You need to sign up for the Interactive Components Beta program to start experimenting with this new feature as it is not yet available in the current stable release. Now, before we start: Interactive Components (Beta Access)
Figma interactive components how to#
Using Interactive Components simplifies not only the final prototype but also the logic behind it, making it easier to learn how to build, maintain and update the prototypes. In the next example, it only requires one screen and one component with two variants for the interactions, and the switch is the same so it can be duplicated as many times as needed: And if I wanted to use three switches, I would have to add even more screens and interactions. Here’s a comparison example of how the workflow will change:Īs you can see in the example above, it requires four screens and eight interactions to make the prototype work as a real product. This means that it is now possible to create a component with states (hover, active, clicked, focus) and make it interactive so that every copy of the component will inherit those same interactions by default, helping a lot in the prototyping phase. Pressing a key changes the Component's Variant to match the key that you've pressed.Recently, Figma rolled out the beta for the newest interactive components feature that allows defining interactions and animations directly into the variants and propagates them to every component instance. The input field is a row of 26 of these components. Without the ability to store, refer to, or manipulate actual data like text, numbers, or values, designers will be limited to what can be fully represented through snapshots.įor example, Design XStream's text input has a "Single Letter" Component with Variants for each possible character. While Figma's Interactive Components do expand the field of what a designer can do in a Figma prototype, there are still some major limitations. Prototypes that were impossible (or impractical) before are now comparitively easy to put together. However, by pushing the problem down into Components, Interactive Components greatly reduces the number of combinations. The fundamental problem hasn't changed: modeling a Component with multiple properties still means creating different Variants for each combination of the Component's properties.

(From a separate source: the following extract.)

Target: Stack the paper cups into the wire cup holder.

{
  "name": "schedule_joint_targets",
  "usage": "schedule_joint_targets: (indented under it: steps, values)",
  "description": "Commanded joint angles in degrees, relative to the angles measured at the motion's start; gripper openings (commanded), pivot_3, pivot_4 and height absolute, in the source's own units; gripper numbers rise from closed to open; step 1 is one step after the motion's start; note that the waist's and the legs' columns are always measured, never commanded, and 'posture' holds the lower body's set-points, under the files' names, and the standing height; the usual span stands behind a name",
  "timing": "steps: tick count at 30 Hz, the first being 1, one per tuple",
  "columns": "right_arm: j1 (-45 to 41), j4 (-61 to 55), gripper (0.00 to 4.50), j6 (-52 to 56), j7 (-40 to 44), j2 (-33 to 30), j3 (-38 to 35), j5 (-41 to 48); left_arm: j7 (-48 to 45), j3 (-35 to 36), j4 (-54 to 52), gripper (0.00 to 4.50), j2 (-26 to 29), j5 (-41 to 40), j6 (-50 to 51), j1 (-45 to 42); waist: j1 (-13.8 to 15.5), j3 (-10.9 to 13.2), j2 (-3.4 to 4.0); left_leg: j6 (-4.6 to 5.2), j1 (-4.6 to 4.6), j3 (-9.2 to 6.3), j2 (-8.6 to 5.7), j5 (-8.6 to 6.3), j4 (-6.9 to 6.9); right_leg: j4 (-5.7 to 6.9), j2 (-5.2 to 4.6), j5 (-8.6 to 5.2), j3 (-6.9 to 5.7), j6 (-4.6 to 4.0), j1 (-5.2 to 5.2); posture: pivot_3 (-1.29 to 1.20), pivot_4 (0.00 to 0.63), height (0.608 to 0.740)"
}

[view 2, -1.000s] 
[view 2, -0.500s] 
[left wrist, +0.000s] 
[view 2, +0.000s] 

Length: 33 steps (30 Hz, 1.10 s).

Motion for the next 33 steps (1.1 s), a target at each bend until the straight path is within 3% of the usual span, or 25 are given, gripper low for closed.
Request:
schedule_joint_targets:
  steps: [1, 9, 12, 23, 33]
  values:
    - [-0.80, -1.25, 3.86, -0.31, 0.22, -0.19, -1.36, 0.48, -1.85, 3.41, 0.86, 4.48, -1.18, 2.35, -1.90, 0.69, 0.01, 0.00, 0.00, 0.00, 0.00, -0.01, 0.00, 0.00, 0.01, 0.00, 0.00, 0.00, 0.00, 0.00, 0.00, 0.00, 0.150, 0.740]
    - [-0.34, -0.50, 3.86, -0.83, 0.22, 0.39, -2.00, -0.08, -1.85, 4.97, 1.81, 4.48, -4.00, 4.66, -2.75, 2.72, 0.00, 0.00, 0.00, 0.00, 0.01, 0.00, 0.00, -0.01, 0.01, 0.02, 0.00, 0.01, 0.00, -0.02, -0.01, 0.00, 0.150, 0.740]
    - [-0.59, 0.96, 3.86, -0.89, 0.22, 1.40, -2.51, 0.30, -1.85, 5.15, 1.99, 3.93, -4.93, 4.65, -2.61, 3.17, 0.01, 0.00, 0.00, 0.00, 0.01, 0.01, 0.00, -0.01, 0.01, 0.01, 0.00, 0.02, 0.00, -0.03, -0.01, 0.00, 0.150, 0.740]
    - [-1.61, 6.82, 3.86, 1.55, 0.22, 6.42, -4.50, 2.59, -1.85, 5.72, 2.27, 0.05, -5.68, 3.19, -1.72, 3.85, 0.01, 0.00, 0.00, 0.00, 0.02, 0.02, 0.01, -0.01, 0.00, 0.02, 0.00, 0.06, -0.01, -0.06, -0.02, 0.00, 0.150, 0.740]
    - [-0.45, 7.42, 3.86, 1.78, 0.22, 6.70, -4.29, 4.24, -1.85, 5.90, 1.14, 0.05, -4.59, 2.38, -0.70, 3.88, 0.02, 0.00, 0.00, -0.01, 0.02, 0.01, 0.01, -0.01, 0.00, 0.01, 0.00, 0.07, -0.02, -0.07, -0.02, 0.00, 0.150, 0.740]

The solution? Create a Frame for every possible state combination. This meant that a designer looking to model other types of state, such as whether the user is in a "light mode" or "dark mode", would have to somehow achieve this complexity with only that single property to work with. An app's state might also hold information such as the current user's name, their preferences and settings, or the contents of their shopping cart.īy comparison, a Figma prototype's state included one piece of information: the user's current Frame. Navigation is often only a small part of that state. Real apps keep track of lots of information that describes the current "state" of the app. There were some tricks to reduce the number of links, such as using the "Back" transition target or setting your links on a Component and then reusing that Component between Frames, but there was really no escaping it: prototyping in Figma meant drawing lots and lots of arrows.Īnd while I really like drawing arrows, needing to draw so many arrows made it extremely tedious to prototype even a medium-sized project in Figma.